- **Supplied material**

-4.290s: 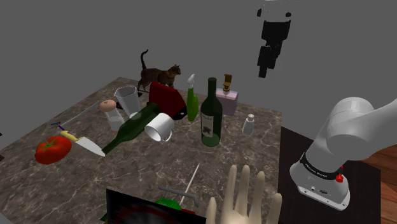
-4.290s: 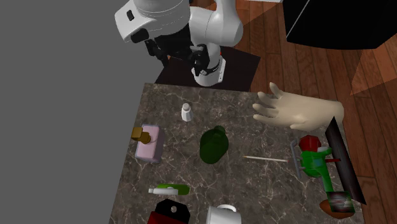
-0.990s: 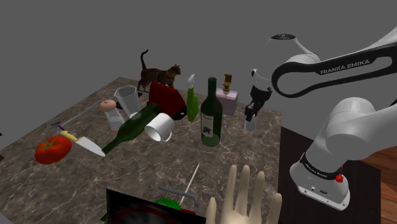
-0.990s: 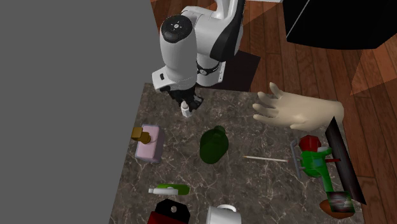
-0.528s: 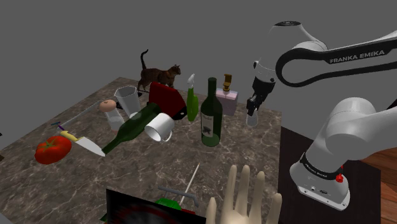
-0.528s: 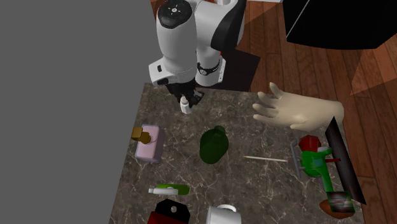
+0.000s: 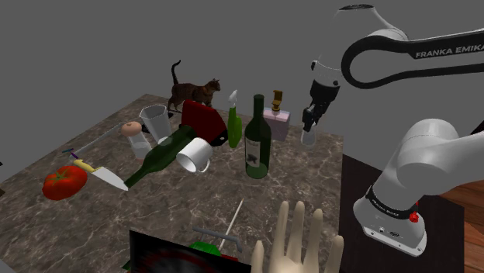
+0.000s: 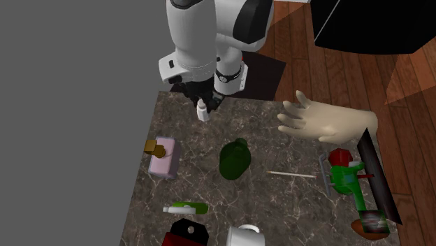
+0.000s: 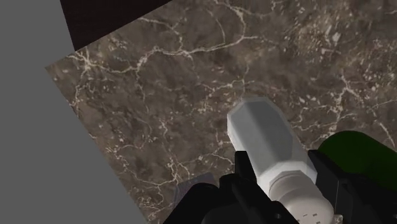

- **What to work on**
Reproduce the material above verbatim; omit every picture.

- **Solution to the exercise**
-4.290s: 
-4.290s: 
-0.990s: 
-0.990s: 
-0.528s: 
-0.528s: 
+0.000s: 
+0.000s: 
+0.000s: 

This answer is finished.